FAQ — Medical Incident, Postmortem Irregularities, and Barriers to Disclosure Home Japanese page

FAQ — Medical Incident, Postmortem Irregularities, and Barriers to Disclosure

This page provides answers to frequently asked questions about the 2010 medical incident at Toride Kyodo Hospital (now JA Toride General Medical Center), the suspected irregularities in postmortem procedures, and the difficulties encountered when attempting to seek legal, media, and institutional support.

Q1. Does this mean that the physician intentionally killed the patient — that is, a case of homicide committed by a doctor?

Based on the records available to the family, the sequence of events is consistent with what could be interpreted as a fatal outcome resulting from unaddressed medical injury and subsequent concealment. The initial catheter procedure (PCI: percutaneous coronary intervention) shows findings such as coronary perforation, dissection, and vascular injury. However, these were not explained to the family, and no life-saving surgical measures were taken, leading instead to a shift toward end-of-life management.

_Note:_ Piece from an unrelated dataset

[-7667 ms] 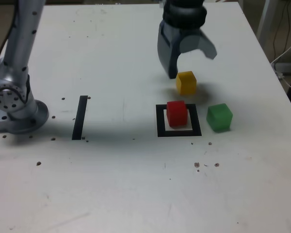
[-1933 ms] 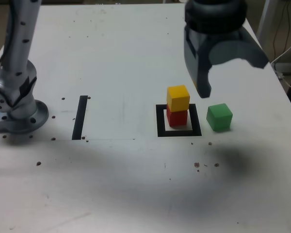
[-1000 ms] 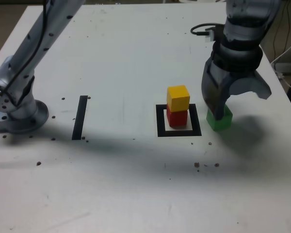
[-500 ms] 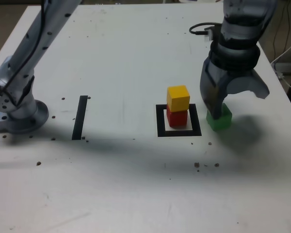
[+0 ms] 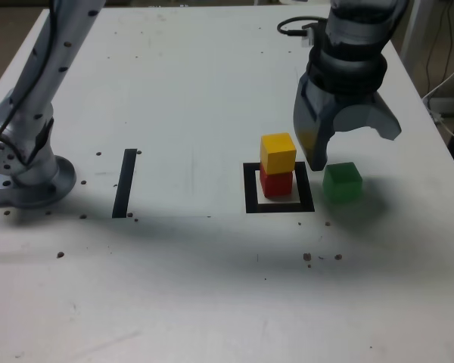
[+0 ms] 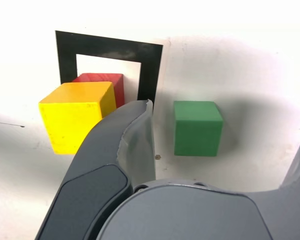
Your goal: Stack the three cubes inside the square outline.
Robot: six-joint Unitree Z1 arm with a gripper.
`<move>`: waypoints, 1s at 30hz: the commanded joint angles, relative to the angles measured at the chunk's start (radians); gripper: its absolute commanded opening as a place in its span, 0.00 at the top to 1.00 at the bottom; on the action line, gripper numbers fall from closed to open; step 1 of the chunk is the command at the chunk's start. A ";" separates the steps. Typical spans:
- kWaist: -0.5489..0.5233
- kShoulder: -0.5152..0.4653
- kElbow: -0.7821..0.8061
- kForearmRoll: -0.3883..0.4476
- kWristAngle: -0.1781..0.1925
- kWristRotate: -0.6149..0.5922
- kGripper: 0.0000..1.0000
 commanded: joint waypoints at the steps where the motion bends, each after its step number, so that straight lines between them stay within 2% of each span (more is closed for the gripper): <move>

The final head CT demonstrates an acute subdural hematoma, yet no explanation regarding head trauma was provided. Furthermore, the family was led to believe that a judicial autopsy had been performed, despite multiple indicators suggesting procedural inconsistencies.

According to the documentation, the irregularities span beyond the hospital alone, involving police procedures, forensic explanations, and legal consultations. The long-term monitoring and communication barriers reported by the family suggest that the case may involve factors more complex than a simple medical accident.

This FAQ does not assign criminal liability but summarizes why, based on the documented evidence, the situation raises serious questions that warrant independent and multidisciplinary investigation.

Q2. If this incident was truly that serious, why has it not been exposed until now?

The family attempted to contact both domestic and international media outlets, but all attempts resulted in no response. Major Japanese newspapers, television stations, and magazines were contacted with supporting evidence, yet reactions were either absent or communication ceased abruptly.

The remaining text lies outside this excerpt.